§ **Task instructions**: What are the lines from the top of the entries through the one with "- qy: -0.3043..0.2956"? Write them out exactly, with no pictures.

------ Extracted information ------

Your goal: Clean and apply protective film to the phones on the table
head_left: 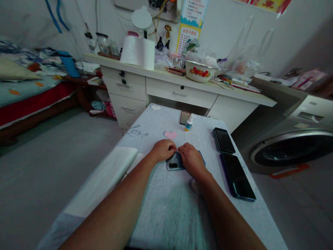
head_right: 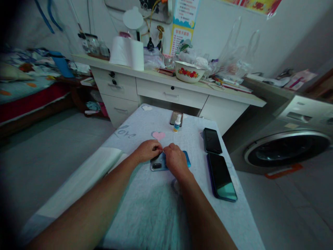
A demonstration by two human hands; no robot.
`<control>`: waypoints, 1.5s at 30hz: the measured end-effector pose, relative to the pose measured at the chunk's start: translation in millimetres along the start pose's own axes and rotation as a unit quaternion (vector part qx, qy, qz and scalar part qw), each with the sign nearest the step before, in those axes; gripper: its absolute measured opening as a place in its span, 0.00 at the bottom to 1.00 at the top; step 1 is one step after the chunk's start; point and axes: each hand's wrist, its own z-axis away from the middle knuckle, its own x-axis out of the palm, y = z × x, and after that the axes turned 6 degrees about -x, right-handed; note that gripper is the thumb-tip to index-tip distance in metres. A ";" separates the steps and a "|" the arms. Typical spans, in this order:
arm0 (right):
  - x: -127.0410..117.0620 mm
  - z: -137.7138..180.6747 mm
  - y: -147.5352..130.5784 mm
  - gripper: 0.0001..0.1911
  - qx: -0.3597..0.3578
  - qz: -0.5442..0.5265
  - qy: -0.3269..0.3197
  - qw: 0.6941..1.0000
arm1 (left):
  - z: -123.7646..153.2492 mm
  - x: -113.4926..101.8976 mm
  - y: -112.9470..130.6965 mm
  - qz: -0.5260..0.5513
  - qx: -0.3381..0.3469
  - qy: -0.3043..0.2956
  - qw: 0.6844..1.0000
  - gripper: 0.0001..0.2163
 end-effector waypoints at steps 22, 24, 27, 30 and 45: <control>-3.8 5.3 23.6 0.14 0.074 0.035 0.006 0.997 | 0.9 -0.2 0.6 0.016 -0.002 -0.007 1.000 0.09; -2.9 3.5 17.4 0.14 0.054 0.027 0.007 0.998 | 0.8 -0.3 0.9 0.013 -0.003 -0.006 1.000 0.08; -1.2 1.6 8.7 0.14 0.028 0.015 0.011 0.999 | 0.1 0.5 0.3 0.006 -0.002 -0.005 1.000 0.08; 1.5 0.0 2.0 0.14 0.006 0.011 0.007 1.000 | -1.3 2.3 -1.5 0.000 0.001 -0.006 1.000 0.08; -3.8 2.1 10.7 0.14 0.033 0.003 0.010 0.999 | 0.4 0.5 0.2 0.019 0.001 -0.018 1.000 0.09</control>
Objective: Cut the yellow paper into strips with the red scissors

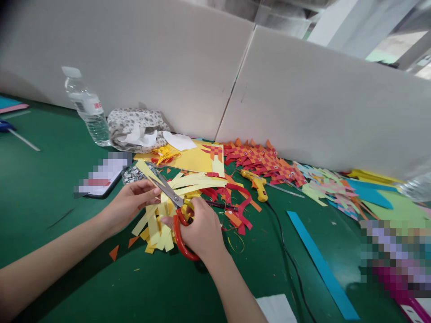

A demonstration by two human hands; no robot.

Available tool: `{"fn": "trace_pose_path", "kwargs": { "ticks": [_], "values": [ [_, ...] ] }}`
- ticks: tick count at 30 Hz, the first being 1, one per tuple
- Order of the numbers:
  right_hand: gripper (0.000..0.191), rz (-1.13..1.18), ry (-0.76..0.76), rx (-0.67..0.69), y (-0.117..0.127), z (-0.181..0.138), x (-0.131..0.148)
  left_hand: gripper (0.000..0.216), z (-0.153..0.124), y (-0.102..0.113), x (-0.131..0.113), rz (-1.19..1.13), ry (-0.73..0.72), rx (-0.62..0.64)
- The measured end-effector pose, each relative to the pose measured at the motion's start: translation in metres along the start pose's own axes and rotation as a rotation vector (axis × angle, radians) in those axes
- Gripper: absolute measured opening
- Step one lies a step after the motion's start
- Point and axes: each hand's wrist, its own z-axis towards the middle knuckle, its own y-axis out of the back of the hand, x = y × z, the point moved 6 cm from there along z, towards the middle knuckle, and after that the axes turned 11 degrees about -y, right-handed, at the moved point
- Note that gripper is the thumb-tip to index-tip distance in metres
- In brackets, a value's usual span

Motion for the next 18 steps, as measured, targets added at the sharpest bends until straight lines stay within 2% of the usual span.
{"fn": "trace_pose_path", "kwargs": {
  "ticks": [11,18],
  "values": [
    [0.04,0.027,0.022,-0.029,0.0028,0.0004,0.0021,0.012,-0.0015,-0.0015,-0.0006,-0.014,0.018,-0.019],
    [0.042,0.092,-0.028,-0.03,0.0023,0.001,-0.0009,0.013,-0.0013,-0.0014,0.0009,0.016,0.017,0.012]
  ]
}}
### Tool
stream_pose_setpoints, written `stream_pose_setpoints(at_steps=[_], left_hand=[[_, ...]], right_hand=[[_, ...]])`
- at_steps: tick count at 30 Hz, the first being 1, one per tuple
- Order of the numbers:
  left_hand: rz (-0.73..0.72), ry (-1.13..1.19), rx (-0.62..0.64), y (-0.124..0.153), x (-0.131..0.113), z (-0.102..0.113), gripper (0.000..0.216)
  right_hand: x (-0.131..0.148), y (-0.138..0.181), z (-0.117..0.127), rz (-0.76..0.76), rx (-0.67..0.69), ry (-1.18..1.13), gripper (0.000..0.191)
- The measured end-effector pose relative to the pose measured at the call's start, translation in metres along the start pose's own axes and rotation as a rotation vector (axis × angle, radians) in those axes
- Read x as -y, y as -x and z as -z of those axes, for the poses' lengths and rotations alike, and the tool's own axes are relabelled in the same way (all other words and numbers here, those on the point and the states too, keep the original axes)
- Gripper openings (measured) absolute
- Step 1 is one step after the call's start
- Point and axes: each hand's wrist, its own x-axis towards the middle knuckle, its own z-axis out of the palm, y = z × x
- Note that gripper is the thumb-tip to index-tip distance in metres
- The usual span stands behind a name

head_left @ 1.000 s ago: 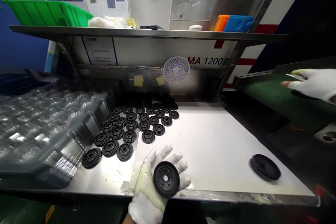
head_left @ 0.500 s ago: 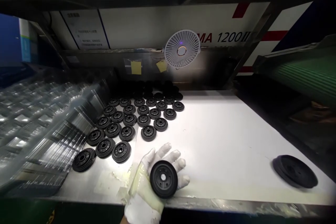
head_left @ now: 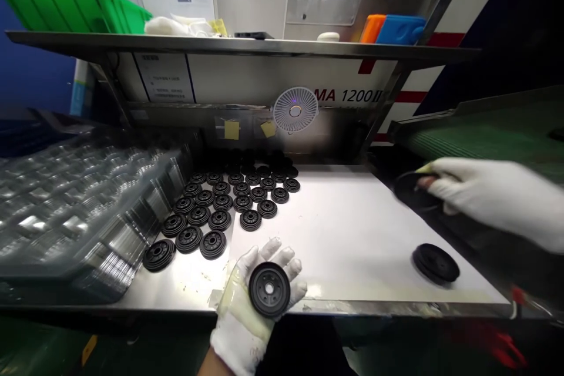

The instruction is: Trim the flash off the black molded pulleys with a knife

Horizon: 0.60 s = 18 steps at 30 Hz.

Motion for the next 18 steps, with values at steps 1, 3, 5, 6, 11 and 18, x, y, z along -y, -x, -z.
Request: stream_pose_setpoints(at_steps=[1,3,5,6,11,18], left_hand=[[0.000,-0.001,0.006,0.002,0.000,-0.001,0.031],[-0.004,-0.008,0.018,0.007,0.001,-0.003,0.030],[-0.020,-0.028,0.015,0.010,0.004,-0.005,0.028],[-0.031,-0.040,0.010,0.012,0.005,-0.006,0.027],[-0.071,-0.093,0.054,0.013,0.011,-0.011,0.018],[-0.300,-0.516,0.062,-0.009,0.018,-0.013,0.021]], right_hand=[[0.007,0.018,-0.009,0.063,0.116,-0.073,0.036],[0.018,0.050,-0.031,0.152,0.207,-0.190,0.027],[0.025,0.076,-0.052,0.205,0.315,-0.263,0.024],[0.028,0.085,-0.062,0.213,0.346,-0.302,0.024],[0.037,0.108,-0.097,0.242,0.331,-0.428,0.023],[0.031,0.118,-0.116,0.126,0.381,-0.613,0.021]])
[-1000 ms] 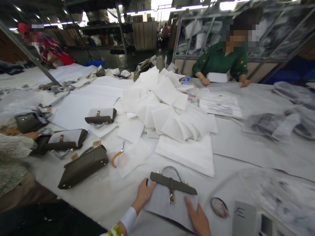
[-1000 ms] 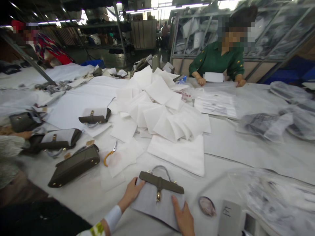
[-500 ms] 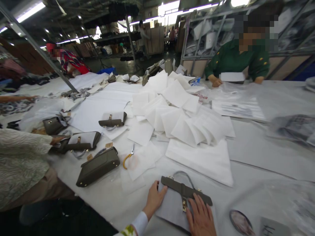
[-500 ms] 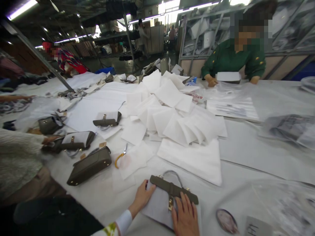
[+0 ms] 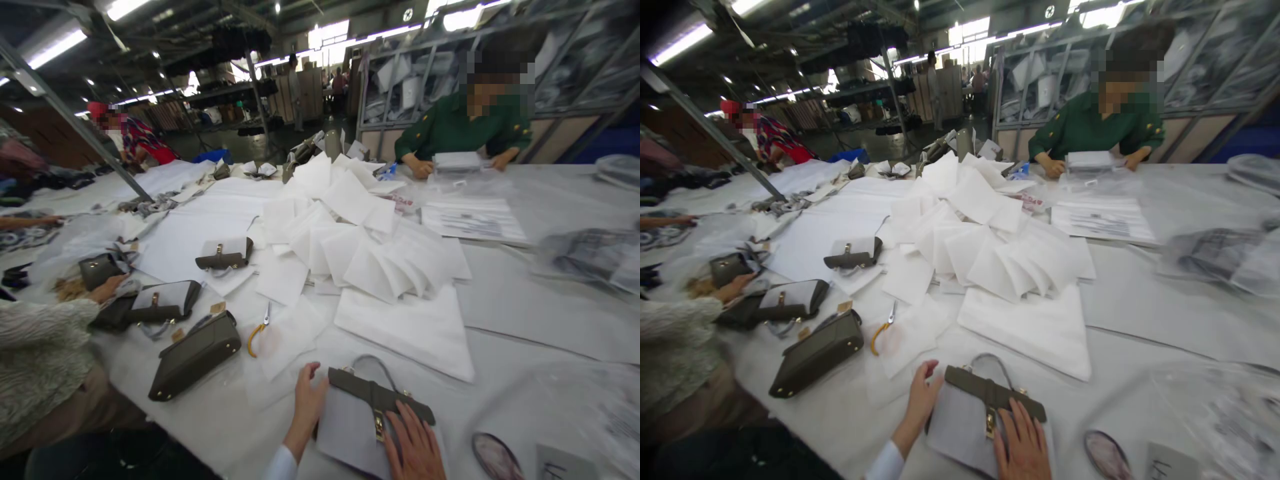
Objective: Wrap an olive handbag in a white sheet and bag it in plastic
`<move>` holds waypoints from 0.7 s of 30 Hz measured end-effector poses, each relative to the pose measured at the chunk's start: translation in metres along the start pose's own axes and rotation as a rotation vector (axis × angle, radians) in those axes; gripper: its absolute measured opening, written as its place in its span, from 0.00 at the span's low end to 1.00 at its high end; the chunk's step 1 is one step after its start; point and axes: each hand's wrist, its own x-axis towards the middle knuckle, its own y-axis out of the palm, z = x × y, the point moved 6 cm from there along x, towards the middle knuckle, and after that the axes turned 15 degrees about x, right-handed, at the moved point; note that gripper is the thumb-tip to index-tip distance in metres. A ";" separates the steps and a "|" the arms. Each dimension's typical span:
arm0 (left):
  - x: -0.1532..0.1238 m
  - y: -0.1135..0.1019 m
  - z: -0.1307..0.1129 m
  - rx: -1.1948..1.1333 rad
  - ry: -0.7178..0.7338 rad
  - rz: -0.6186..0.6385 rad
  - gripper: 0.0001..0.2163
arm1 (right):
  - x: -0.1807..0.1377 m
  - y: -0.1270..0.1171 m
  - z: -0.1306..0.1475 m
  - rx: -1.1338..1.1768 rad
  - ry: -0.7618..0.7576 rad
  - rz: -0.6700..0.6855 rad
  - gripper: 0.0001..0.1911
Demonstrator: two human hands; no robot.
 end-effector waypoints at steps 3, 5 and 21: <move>0.029 -0.029 -0.003 -0.018 -0.024 -0.094 0.16 | -0.001 0.001 0.000 0.022 0.006 0.009 0.20; 0.052 -0.049 -0.009 -0.016 -0.014 -0.143 0.17 | -0.001 0.000 0.001 0.048 0.030 0.028 0.19; 0.236 -0.105 -0.182 0.307 0.091 -0.413 0.50 | -0.012 0.002 -0.004 0.195 0.201 0.168 0.20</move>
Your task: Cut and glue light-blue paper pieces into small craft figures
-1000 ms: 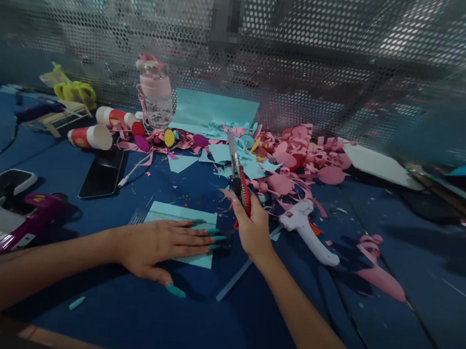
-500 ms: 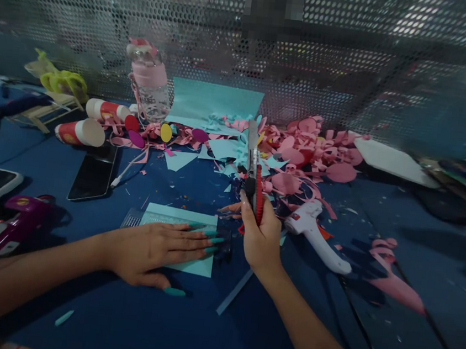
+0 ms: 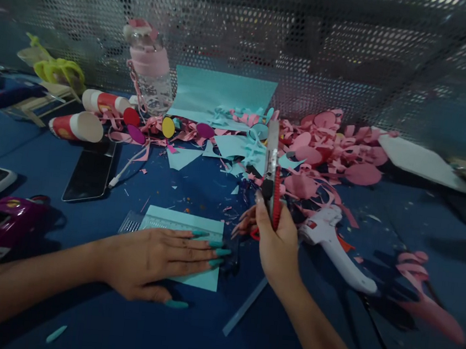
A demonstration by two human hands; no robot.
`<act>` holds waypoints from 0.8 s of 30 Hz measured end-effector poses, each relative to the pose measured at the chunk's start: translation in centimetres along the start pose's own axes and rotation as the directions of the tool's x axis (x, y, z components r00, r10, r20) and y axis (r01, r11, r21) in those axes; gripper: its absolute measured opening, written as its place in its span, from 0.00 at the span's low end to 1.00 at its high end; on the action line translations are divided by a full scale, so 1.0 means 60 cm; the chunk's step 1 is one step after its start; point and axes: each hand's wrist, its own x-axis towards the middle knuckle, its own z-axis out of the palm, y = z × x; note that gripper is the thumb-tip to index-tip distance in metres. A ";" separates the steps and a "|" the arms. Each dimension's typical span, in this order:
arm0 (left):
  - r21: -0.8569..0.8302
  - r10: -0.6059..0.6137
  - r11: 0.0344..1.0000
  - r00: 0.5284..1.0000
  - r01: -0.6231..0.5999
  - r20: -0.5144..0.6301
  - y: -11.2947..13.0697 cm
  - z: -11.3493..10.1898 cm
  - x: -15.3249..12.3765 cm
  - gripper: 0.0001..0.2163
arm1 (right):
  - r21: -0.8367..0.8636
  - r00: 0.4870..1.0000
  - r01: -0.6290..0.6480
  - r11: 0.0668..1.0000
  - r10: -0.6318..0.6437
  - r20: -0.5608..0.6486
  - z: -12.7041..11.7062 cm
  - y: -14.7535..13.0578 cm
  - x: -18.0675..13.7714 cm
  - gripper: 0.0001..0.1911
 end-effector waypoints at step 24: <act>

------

§ **Solution to the problem**:
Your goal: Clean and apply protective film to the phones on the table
head_left: 
head_right: 
A demonstration by two human hands; no robot.
`<control>`: waypoints, 1.5s at 30hz: the measured end-effector pose, relative to the pose measured at the chunk's start: translation in millimetres along the start pose's own axes and rotation as a unit quaternion (vector part qx, qy, qz and scalar part qw), each with the sign nearest the step before, in those axes; gripper: its absolute measured opening as a place in its span, 0.00 at the bottom to 1.00 at the top; step 1 is one step after the chunk's start; point and axes: each hand's wrist, its own z-axis away from the middle knuckle, its own x-axis out of the palm, y = z × x, and after that the axes turned 6 degrees about -x, right-handed; note that gripper is the thumb-tip to index-tip distance in metres. A ";" separates the steps and a "|" the arms. Typical spans, in this order:
arm0 (right):
  - x: -127.0410..117.0620 mm
  - z: -137.7138..180.6747 mm
  - y: -147.5352..130.5784 mm
  - gripper: 0.0001..0.1911
  - qx: -0.3597..0.3578
  - qz: -0.5442..0.5265
  - qy: -0.3269..0.3197
  - qw: 0.6941..1.0000
arm1 (left):
  - z: -123.7646..153.2492 mm
  - x: -113.4926..101.8976 mm
  - y: -112.9470..130.6965 mm
  - qz: -0.5260..0.5513
  - qx: -0.3381..0.3469
  - qy: -0.3043..0.2956

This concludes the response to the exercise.